Шофера прекратили разговор и смотрели на нее с изумлением. Слезы катились градом по Катиному покрасневшему, запыленному лицу.

— Мерзавцы! Сволочи!.. Живете за наш счет! Пьете тут… Всю совесть пропили! Небось и йод из аптечки тоже выпили! Алкаши проклятые!!! Негодяи!!! Знайте, я вам этого не оставлю так!!!

— Председатель… — вставил было кто-то из шоферов.

— Да имела я вашего председателя! Три раза так и этак и поперек гроба в белых тапках!!!

Катю била ужасная истерика. Она выкрикивала чудовищные слова, каких я даже не подозревал в ее употреблении.

— Знайте, я вам этого так не оставлю!! Я вам устрою… Я в газету напишу… И не в здешнюю паршивую газетенку!! В «Правду»! И вы еще пожалеете!!! Гады, гады, гады, сволочи фашистские… Она замолчала, икая от рыданий.

— Катя, Катюша… — я обнял ее за плечи, не ощущая своей боли и не понимая, что измазываю ее кровью. — Ну их на фиг. Пойдем… Пойдем отсюда…

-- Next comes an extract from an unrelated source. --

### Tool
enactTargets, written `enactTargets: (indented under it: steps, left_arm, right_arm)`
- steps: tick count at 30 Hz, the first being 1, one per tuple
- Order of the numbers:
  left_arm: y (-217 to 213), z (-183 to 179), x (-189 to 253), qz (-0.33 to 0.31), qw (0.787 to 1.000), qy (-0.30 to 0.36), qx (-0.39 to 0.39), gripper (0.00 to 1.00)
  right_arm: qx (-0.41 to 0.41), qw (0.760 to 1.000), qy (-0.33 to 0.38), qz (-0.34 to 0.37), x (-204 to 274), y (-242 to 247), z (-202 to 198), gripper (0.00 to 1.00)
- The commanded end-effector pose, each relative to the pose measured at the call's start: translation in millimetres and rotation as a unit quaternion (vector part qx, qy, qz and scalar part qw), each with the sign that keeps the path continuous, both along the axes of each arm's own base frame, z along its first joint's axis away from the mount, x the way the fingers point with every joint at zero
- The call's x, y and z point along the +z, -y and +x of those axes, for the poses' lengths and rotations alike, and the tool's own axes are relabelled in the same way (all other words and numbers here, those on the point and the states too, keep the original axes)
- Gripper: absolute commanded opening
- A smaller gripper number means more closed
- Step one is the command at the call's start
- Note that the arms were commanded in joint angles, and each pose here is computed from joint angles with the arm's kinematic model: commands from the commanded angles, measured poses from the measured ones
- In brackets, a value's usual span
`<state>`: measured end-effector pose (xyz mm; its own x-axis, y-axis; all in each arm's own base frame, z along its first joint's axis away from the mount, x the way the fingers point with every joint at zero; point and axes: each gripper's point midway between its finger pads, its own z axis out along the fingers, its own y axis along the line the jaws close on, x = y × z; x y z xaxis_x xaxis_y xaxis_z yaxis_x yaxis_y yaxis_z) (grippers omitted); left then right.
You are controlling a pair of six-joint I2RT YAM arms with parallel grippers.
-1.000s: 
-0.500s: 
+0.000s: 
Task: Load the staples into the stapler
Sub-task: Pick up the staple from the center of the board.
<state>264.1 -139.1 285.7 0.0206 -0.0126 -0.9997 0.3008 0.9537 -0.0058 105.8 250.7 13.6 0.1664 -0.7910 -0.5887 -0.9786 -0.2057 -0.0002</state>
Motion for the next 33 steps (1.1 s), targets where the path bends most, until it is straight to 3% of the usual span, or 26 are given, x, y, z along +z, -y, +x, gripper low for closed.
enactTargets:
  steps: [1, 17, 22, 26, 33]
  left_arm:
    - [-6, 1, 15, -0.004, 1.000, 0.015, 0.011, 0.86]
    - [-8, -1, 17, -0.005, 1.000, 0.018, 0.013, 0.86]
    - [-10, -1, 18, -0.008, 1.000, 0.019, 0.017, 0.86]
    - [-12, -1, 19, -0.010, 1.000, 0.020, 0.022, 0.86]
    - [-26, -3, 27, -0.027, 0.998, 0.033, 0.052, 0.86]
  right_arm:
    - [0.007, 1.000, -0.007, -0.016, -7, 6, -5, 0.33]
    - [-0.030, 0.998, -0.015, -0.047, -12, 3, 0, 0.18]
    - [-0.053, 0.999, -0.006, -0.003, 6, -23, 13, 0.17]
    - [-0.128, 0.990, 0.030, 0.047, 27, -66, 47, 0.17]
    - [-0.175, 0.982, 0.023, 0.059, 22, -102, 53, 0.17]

Трясущаяся Катя повиновалась. В голове моей пульсировал жаркий звон, кровь щекотала тело, мир перед глазами двоился и троился. Трава стегала по ногам, становясь все выше — или это я, не в силах идти, склонялся к земле… Но я все-таки продвигался, таща за собой Катю. Точнее, опираясь на нее, но все-таки шел, сам не зная куда. Очнулся я лишь на АВМ. И вдруг успокоился: я вернулся к своим. Где я не один, где Славка защитит Катю, где можно спокойно… Из последних сил дойдя до автобуса, я лег на сиденье и закрыл глаза… Мне вдруг сделалось очень хорошо. Горячая кровь билась одновременно и в руке, и в голове, и во всем теле. Я оторвался от своей оболочки и поплыл куда-то над знойным маревом звенящей кузнечиками травы…

— …Женя!!!

Я с трудом и неохотой открыл глаза. Володя осторожно тряс мои плечи.

— Женя, вставай! Дядя Федя сходил за Степаном, он тебя в лагерь на телеге отвезет.

Не вполне соображая, что со мной делается и чего я больше хочу: спокойно лежать здесь на продавленном автобусном сиденье, или трястись на Степановой телеге в лагерь, где можно промыть и забинтовать рану — я встал на ватные ноги. Весь я стал ватным и бесформенным, и просто удивительно, как еще мог стоять без посторонней помощи…

Ни Кати, ни Славки поблизости не было. Володя принес несколько пустых мешков, застелил дно телеги, примостил нечто вроде изголовья, и бережно помог мне туда устроиться.

Мне стало неловко:

— Ну что ты со мной, как с тяжелораненым, ей-богу! Извини, у меня просто перед глазами все поплыло. Наверное, от шока. Или от солнечного удара. А так я вполне здоров. И мне стыдно оставлять вас тут…

— Ладно, ладно, — скупо улыбаясь, пробурчал Володя. — Пока я тут бригадир и распоряжаюсь. Езжай скорее в лагерь и обрабатывай свою руку.

— Еду, Володя, еду… И не волнуйся. Вечером буду здоров. А завтра на работу выйду как обычно!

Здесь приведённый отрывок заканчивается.